York University is located in Toronto, Canada. For more read: http://en.wikipedia.org/wiki/York_University

I was recently at the York University bookstore with the intention of spending a $50 gift voucher that I had just received from the Faculty of Education. While the gift in itself is very welcome I was disappointed to see once again how inferior the York Bookstore selection is with respect to world issues. In the politics section I estimated that there must have been over 200 books. I counted exactly 5 with a conservative focus, 30-35 with a liberal bend and a whopping 170+ that can best be described as Leftist. In fact there were twice as many books by Noam Chomsky alone (regurgitating the same old themes) than by all the conservative authors put together.

Regardless of what your position is in politics this reflects a very distinct bias.
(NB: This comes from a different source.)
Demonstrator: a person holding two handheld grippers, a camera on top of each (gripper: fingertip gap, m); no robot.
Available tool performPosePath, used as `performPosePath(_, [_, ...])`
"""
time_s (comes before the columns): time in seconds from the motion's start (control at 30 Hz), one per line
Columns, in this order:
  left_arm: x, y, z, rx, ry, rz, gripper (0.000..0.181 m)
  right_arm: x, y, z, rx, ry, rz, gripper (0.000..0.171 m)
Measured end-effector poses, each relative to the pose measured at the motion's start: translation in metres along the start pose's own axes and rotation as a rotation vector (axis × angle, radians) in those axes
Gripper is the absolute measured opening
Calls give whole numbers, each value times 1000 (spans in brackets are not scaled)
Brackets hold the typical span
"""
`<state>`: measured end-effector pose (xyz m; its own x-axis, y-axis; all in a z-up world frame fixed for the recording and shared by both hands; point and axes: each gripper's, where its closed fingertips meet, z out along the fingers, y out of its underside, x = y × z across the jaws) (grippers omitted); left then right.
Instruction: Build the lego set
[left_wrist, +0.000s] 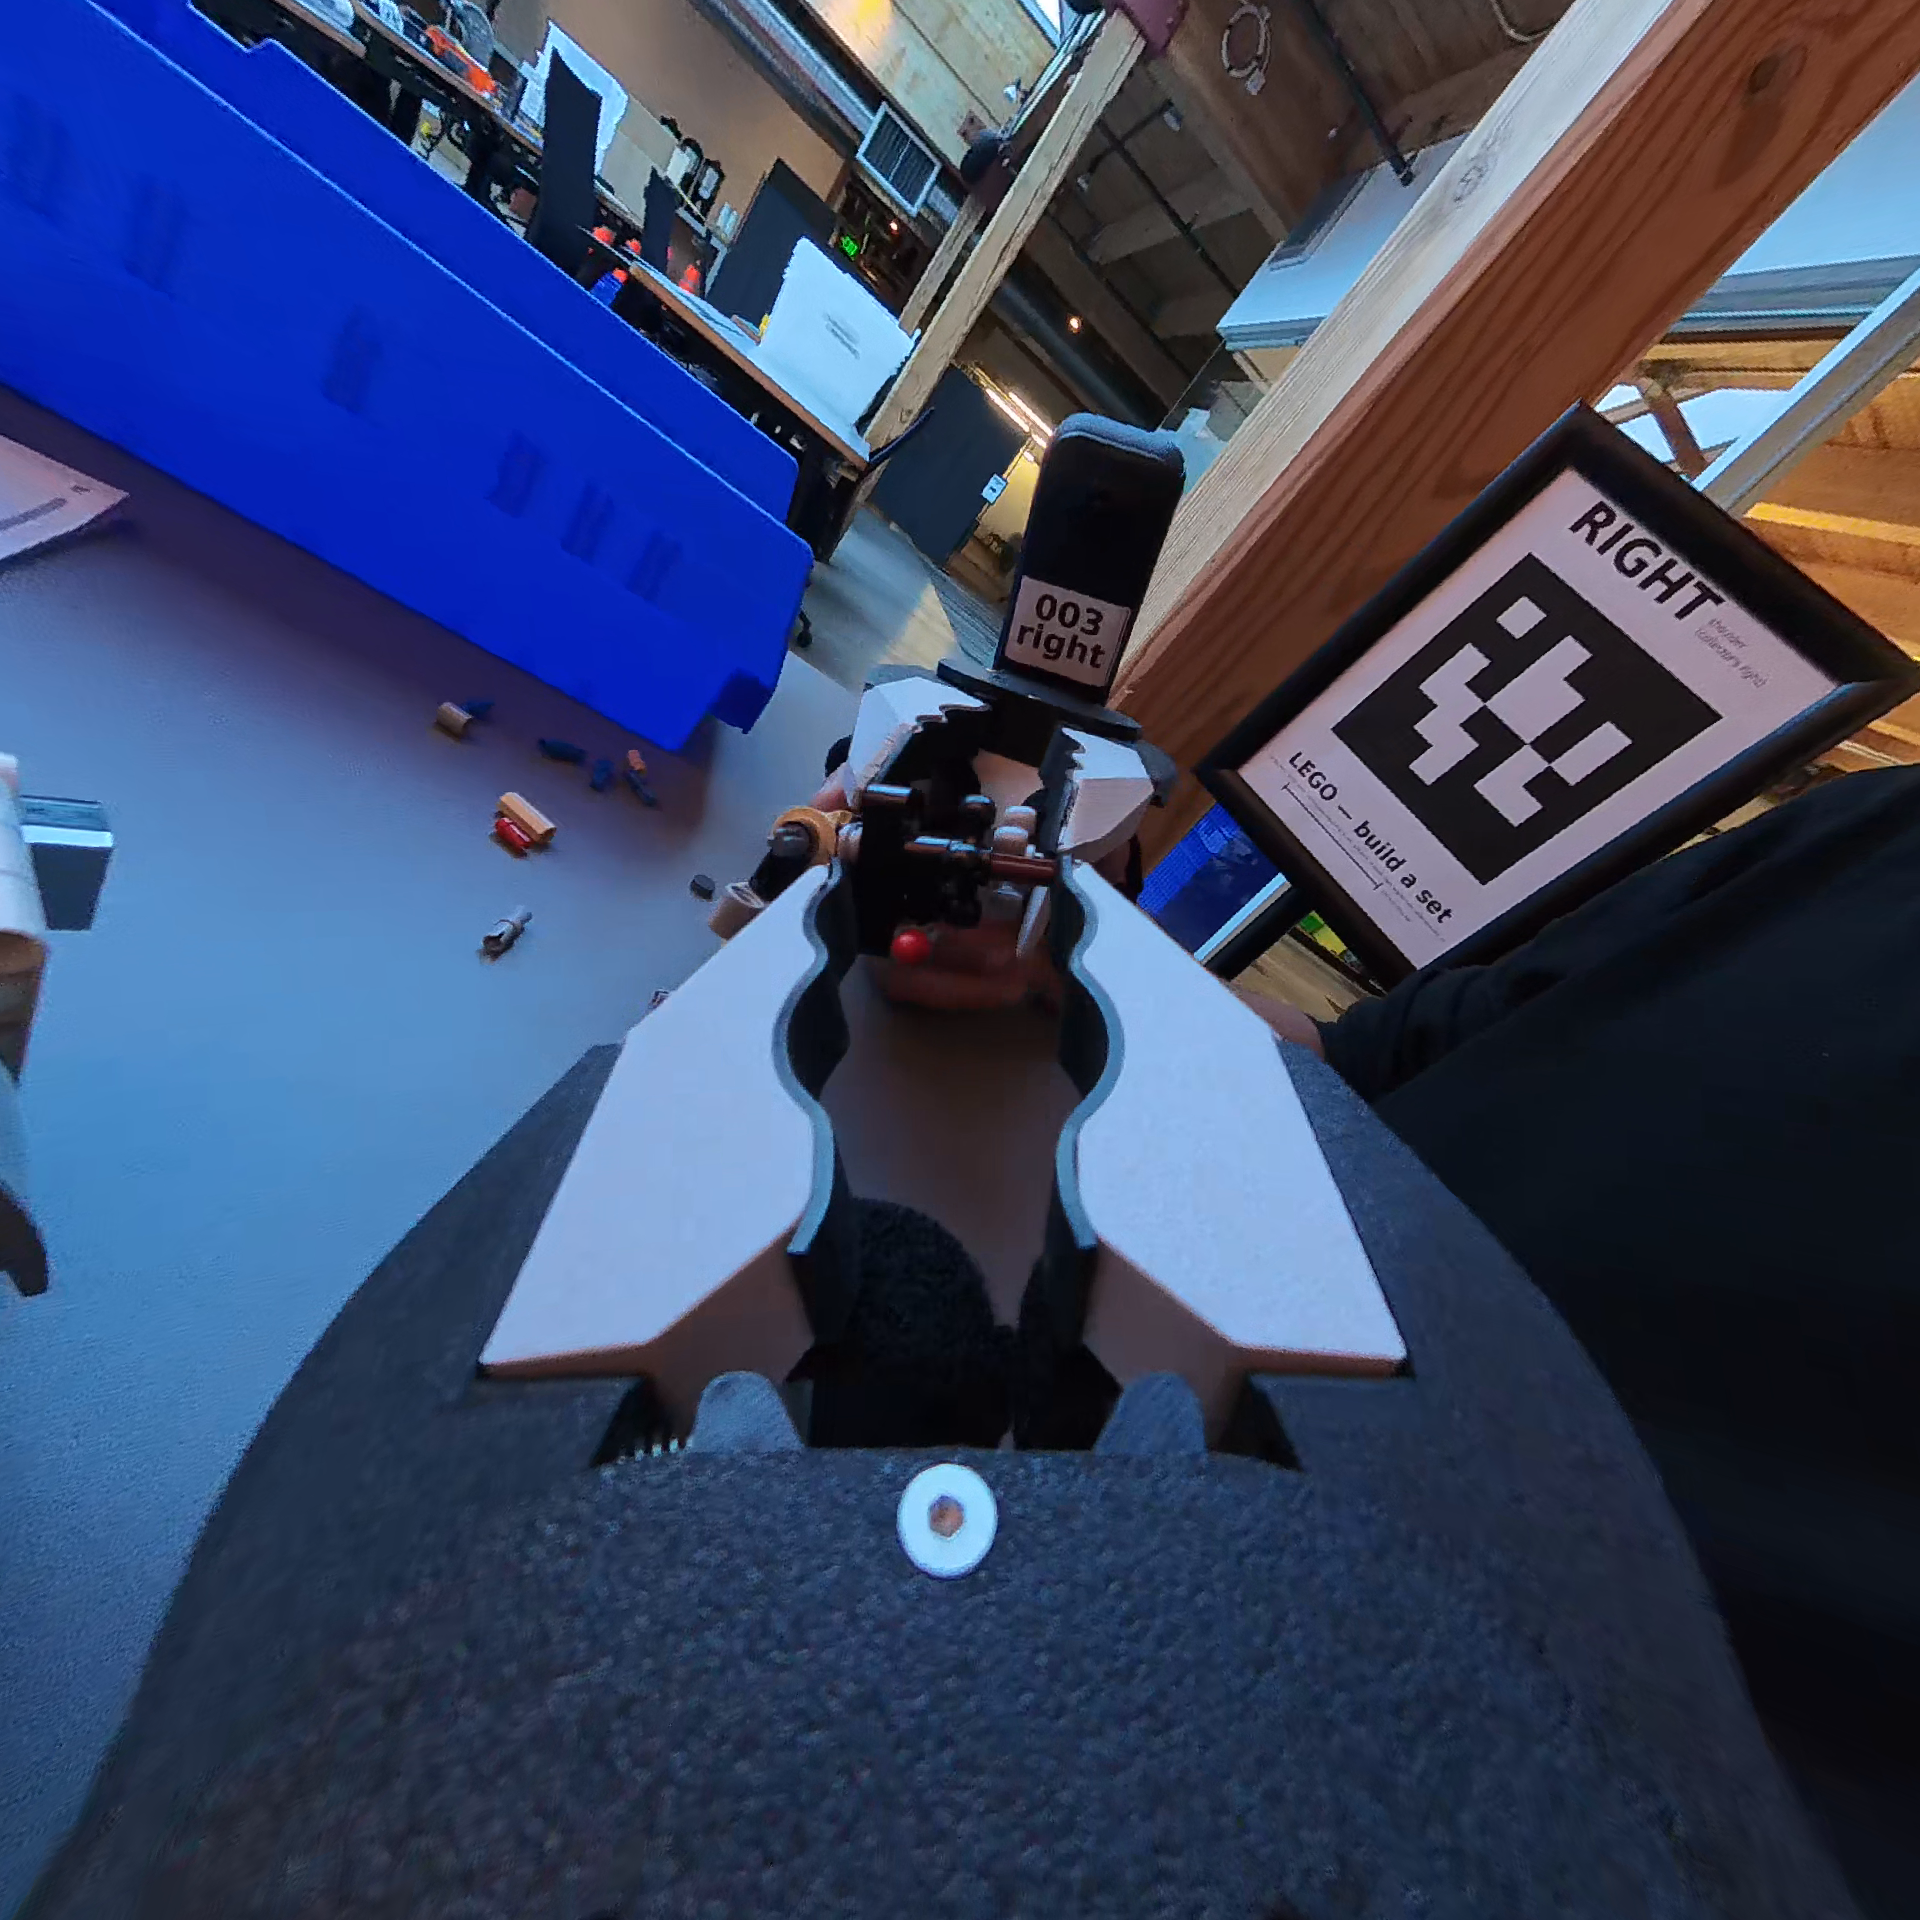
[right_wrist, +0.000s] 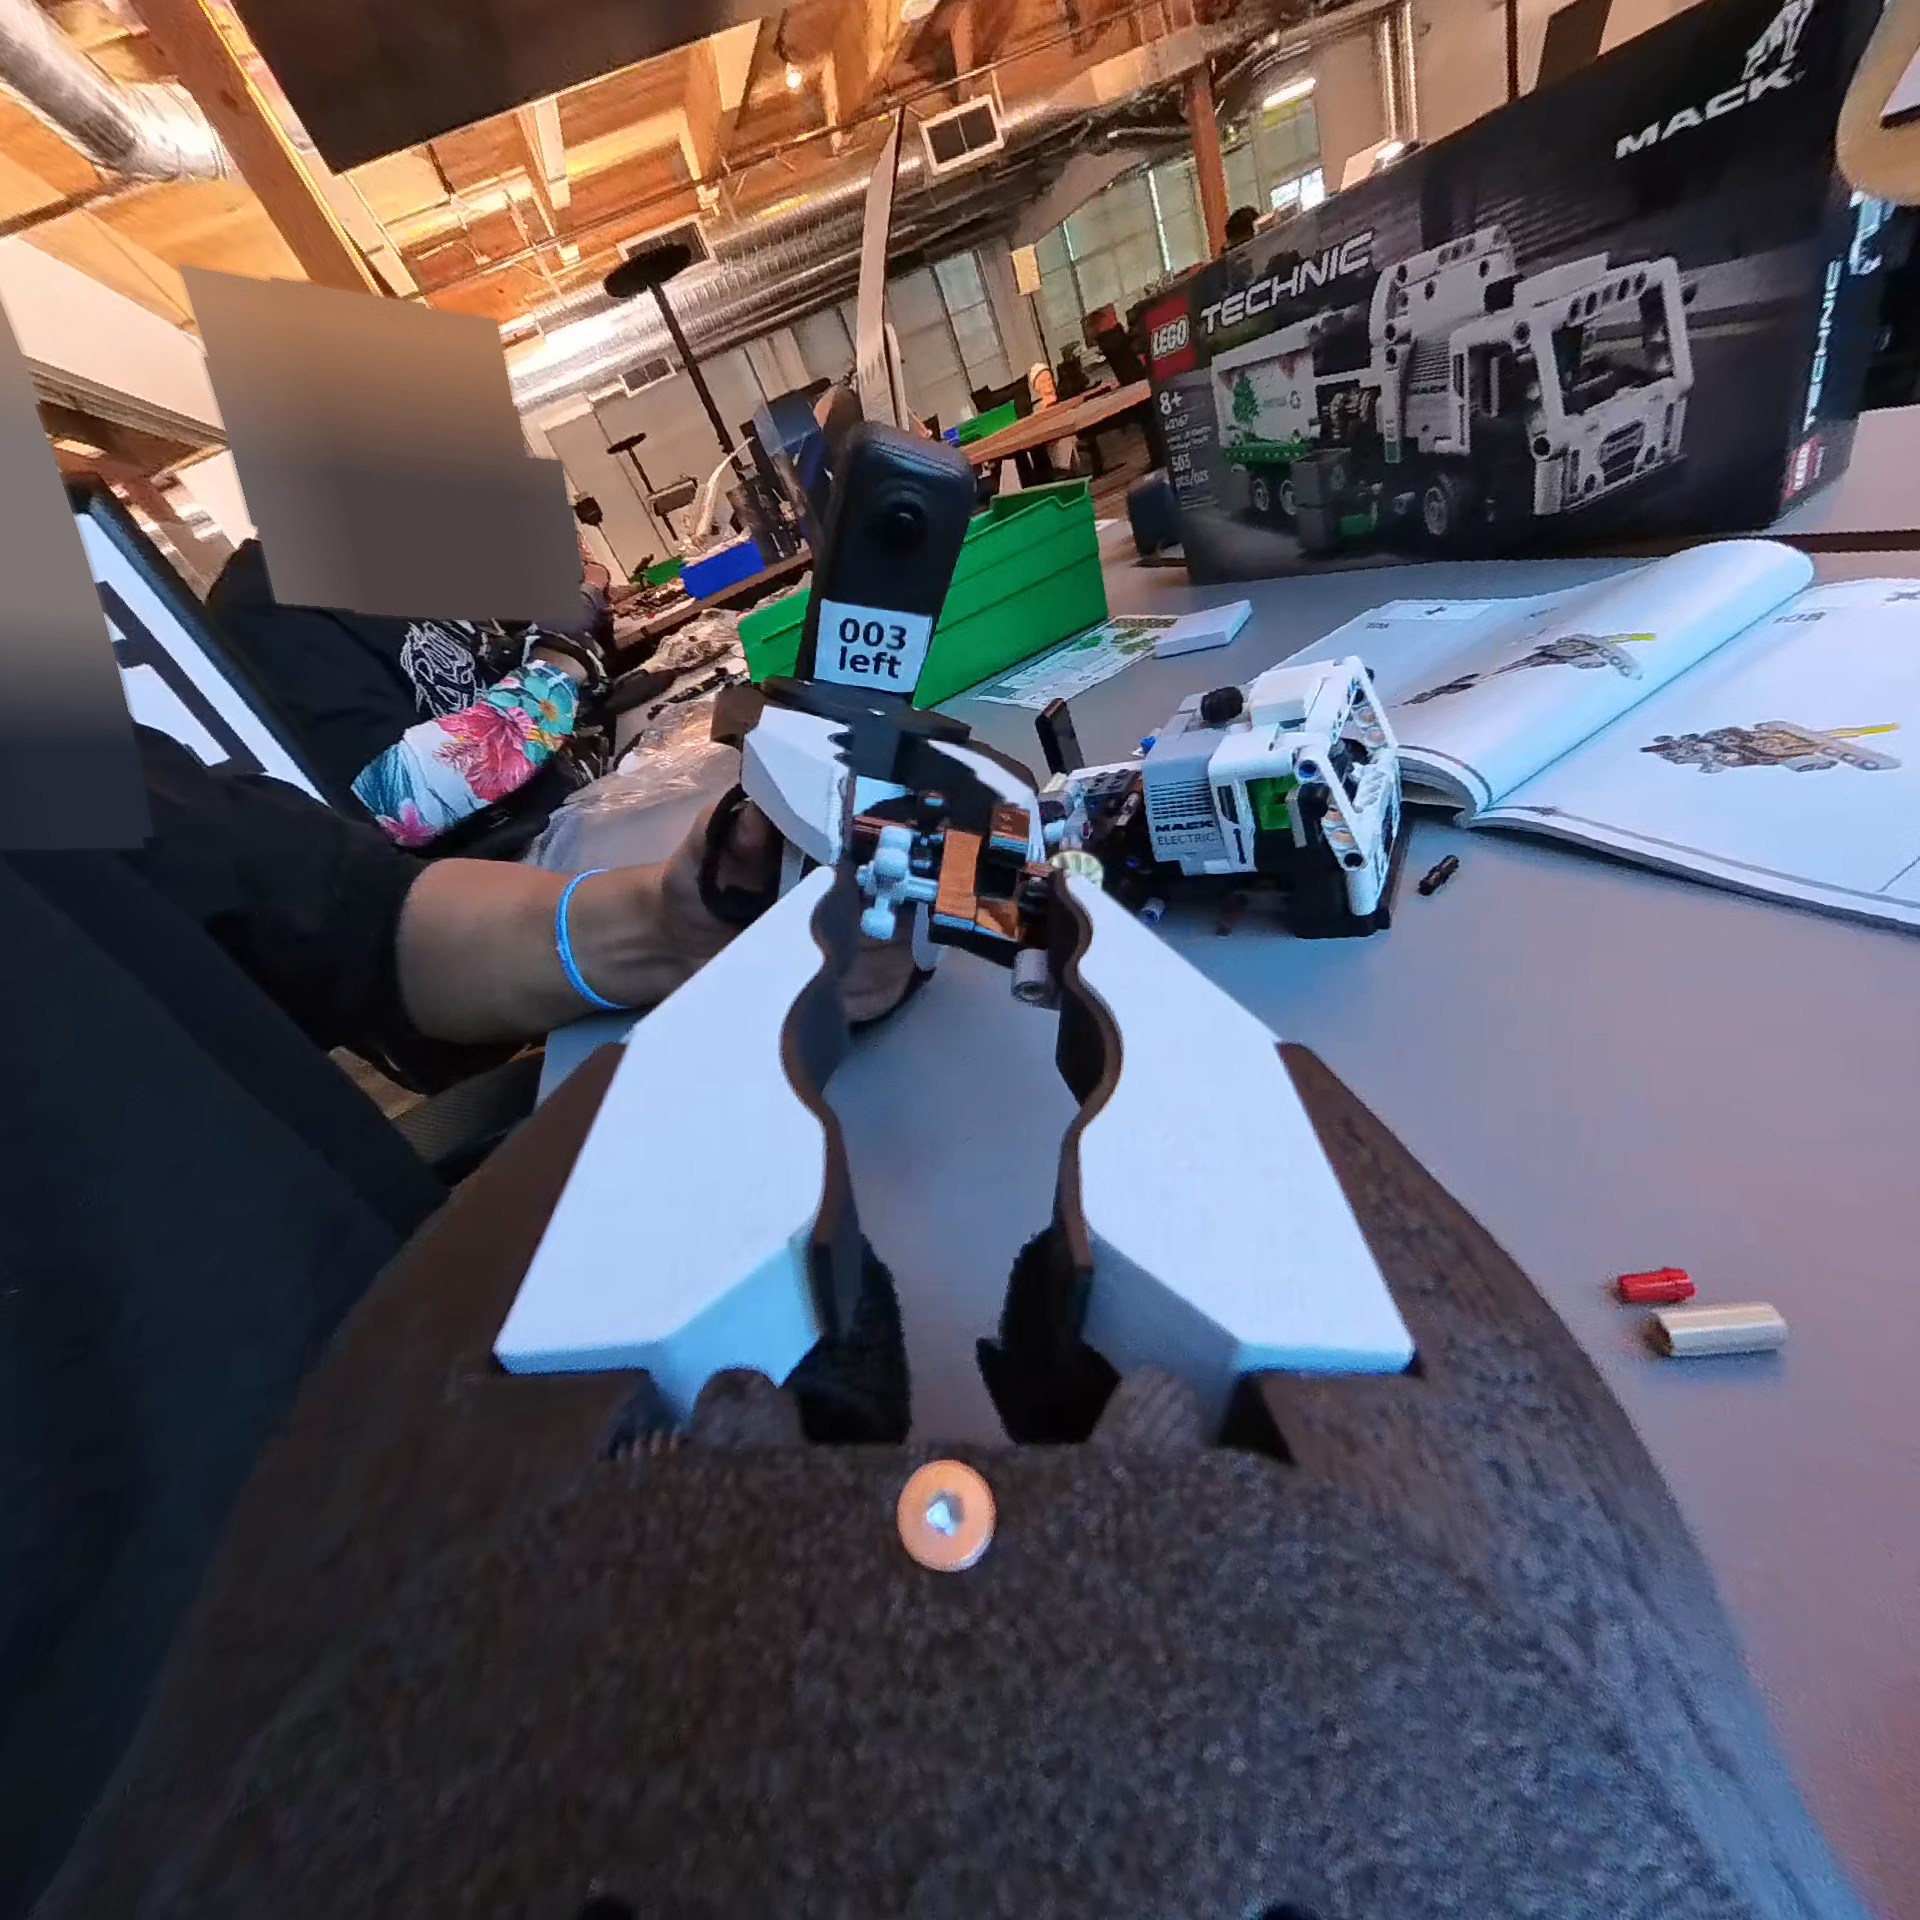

Conservative writers are every bit as prolific as their leftist counterparts – a scan of political books on the internet will show this truism but somehow within this enclave of academia there was no reflection of this reality. Now one could argue that books by Chomsky are better sellers and that the bookstore is just acting to maximize profits (profits off Chomsky the irony kills me) but if profit was the real motive then surely the bestsellers of Mark Steyn, David Horowitz, Thomas Sowell, Bat Ye’or, John Stossel. John O’Sullivan, Andrew Sullivan would be on sale as well. This of course is not the case. Where is the balance?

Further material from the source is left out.